-- LISTED ENTRIES follows --
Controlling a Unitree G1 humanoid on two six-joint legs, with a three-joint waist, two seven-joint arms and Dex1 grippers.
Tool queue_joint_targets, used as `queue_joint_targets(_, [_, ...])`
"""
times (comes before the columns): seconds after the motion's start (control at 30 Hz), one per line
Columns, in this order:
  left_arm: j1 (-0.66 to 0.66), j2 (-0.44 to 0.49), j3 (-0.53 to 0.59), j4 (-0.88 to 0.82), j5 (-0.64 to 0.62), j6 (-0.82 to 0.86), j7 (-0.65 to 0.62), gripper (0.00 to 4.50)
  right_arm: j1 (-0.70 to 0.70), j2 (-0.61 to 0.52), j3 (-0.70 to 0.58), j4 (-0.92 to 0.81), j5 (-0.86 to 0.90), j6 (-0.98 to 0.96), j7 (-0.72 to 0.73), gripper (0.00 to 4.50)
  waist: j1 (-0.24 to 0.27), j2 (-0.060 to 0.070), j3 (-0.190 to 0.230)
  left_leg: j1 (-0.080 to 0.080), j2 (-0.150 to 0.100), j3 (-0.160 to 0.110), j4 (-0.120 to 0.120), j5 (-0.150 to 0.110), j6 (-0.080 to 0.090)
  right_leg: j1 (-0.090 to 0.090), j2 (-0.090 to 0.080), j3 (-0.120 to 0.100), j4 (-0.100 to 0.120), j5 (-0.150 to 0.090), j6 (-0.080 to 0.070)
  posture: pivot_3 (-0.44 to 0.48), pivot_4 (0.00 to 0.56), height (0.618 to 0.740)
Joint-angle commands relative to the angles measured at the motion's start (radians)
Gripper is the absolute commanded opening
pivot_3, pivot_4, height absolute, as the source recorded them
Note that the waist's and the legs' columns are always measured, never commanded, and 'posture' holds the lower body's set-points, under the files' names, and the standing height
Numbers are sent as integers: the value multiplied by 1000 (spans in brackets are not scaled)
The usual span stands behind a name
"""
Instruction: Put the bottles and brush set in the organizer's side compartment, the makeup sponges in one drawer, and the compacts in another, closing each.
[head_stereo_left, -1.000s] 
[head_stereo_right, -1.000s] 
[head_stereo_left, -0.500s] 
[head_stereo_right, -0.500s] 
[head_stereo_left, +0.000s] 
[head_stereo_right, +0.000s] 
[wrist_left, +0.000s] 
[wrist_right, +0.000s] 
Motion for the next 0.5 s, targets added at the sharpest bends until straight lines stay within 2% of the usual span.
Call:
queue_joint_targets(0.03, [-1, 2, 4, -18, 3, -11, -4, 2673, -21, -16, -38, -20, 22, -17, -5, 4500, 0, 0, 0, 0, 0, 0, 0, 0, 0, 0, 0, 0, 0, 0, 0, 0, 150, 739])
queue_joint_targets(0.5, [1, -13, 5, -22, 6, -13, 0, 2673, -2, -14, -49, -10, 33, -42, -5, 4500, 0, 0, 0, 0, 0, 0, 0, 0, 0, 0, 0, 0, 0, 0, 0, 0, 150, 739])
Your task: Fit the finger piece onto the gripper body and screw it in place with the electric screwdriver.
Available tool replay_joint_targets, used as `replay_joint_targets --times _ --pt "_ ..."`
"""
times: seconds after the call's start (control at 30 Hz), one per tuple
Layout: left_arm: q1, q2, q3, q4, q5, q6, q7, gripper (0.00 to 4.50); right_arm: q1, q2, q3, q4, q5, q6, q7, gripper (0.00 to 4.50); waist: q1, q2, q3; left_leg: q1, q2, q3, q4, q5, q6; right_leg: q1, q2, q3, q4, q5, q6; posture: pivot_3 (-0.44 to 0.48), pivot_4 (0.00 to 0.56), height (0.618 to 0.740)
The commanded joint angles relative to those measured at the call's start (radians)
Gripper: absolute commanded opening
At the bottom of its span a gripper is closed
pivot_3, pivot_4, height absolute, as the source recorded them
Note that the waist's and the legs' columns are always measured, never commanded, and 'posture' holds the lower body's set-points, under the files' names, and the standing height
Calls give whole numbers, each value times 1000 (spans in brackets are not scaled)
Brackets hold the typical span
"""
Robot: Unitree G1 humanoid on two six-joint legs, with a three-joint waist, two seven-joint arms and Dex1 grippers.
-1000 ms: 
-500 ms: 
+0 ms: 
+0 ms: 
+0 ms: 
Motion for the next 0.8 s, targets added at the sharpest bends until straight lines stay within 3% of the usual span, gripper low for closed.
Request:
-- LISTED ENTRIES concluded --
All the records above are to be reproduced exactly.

Controlling a Unitree G1 humanoid on two six-joint legs, with a three-joint waist, two seven-joint arms and Dex1 grippers.
Tool queue_joint_targets, used as `queue_joint_targets(_, [_, ...])`
"""
times (comes before the columns): seconds after the motion's start (control at 30 Hz), one per line
Columns, in this order:
  left_arm: j1 (-0.66 to 0.66), j2 (-0.44 to 0.49), j3 (-0.53 to 0.59), j4 (-0.88 to 0.82), j5 (-0.64 to 0.62), j6 (-0.82 to 0.86), j7 (-0.65 to 0.62), gripper (0.00 to 4.50)
  right_arm: j1 (-0.70 to 0.70), j2 (-0.61 to 0.52), j3 (-0.70 to 0.58), j4 (-0.92 to 0.81), j5 (-0.86 to 0.90), j6 (-0.98 to 0.96), j7 (-0.72 to 0.73), gripper (0.00 to 4.50)
  waist: j1 (-0.24 to 0.27), j2 (-0.060 to 0.070), j3 (-0.190 to 0.230)
  left_leg: j1 (-0.080 to 0.080), j2 (-0.150 to 0.100), j3 (-0.160 to 0.110), j4 (-0.120 to 0.120), j5 (-0.150 to 0.110), j6 (-0.080 to 0.090)
  right_leg: j1 (-0.090 to 0.090), j2 (-0.090 to 0.080), j3 (-0.120 to 0.100), j4 (-0.100 to 0.120), j5 (-0.150 to 0.090), j6 (-0.080 to 0.070)
  posture: pivot_3 (-0.44 to 0.48), pivot_4 (0.00 to 0.56), height (0.618 to 0.740)
Joint-angle commands relative to the angles measured at the motion's start (radians)
Gripper is the absolute commanded opening
pivot_3, pivot_4, height absolute, as the source recorded them
Note that the waist's and the legs' columns are always measured, never commanded, and 'posture' holds the lower body's set-points, under the files' names, and the standing height
Numbers are sent as integers: the value multiplied by 1000 (spans in brackets are not scaled)
The usual span stands behind a name
"""
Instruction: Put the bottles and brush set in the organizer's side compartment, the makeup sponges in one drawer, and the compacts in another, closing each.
[head_stereo_left, -1.000s] 
[head_stereo_right, -1.000s] 
[head_stereo_left, -0.500s] 
[head_stereo_right, -0.500s] 
[head_stereo_left, +0.000s] 
[head_stereo_right, +0.000s] 
[wrist_left, +0.000s] 
[wrist_right, +0.000s] 
Motion for the next 0.5 s, targets added at the sharpest bends until straight lines stay within 2% of the usual span.
Call:
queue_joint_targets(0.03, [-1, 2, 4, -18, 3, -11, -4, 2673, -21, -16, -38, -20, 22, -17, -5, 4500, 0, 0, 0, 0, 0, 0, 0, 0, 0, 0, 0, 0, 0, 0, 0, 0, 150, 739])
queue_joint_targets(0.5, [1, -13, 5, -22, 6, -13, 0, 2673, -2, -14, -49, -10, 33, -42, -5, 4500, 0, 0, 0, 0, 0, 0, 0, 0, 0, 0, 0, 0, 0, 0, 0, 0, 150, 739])
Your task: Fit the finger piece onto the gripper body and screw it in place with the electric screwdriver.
Available tool replay_joint_targets, used as `replay_joint_targets --times _ --pt "_ ..."`
"""
times: seconds after the call's start (control at 30 Hz), one per tuple
Layout: left_arm: q1, q2, q3, q4, q5, q6, q7, gripper (0.00 to 4.50); right_arm: q1, q2, q3, q4, q5, q6, q7, gripper (0.00 to 4.50); waist: q1, q2, q3; left_leg: q1, q2, q3, q4, q5, q6; right_leg: q1, q2, q3, q4, q5, q6; posture: pivot_3 (-0.44 to 0.48), pivot_4 (0.00 to 0.56), height (0.618 to 0.740)
The commanded joint angles relative to those measured at the call's start (radians)
Gripper: absolute commanded opening
At the bottom of its span a gripper is closed
pivot_3, pivot_4, height absolute, as the source recorded them
Note that the waist's and the legs' columns are always measured, never commanded, and 'posture' holds the lower body's set-points, under the files' names, and the standing height
Calls give whole numbers, each value times 1000 (spans in brackets are not scaled)
Brackets hold the typical span
"""
Robot: Unitree G1 humanoid on two six-joint legs, with a three-joint waist, two seven-joint arms and Dex1 grippers.
-1000 ms: 
-500 ms: 
+0 ms: 
+0 ms: 
+0 ms: 
Motion for the next 0.8 s, targets added at the sharpest bends until straight lines stay within 3% of the usual span, gripper low for closed.
Request:

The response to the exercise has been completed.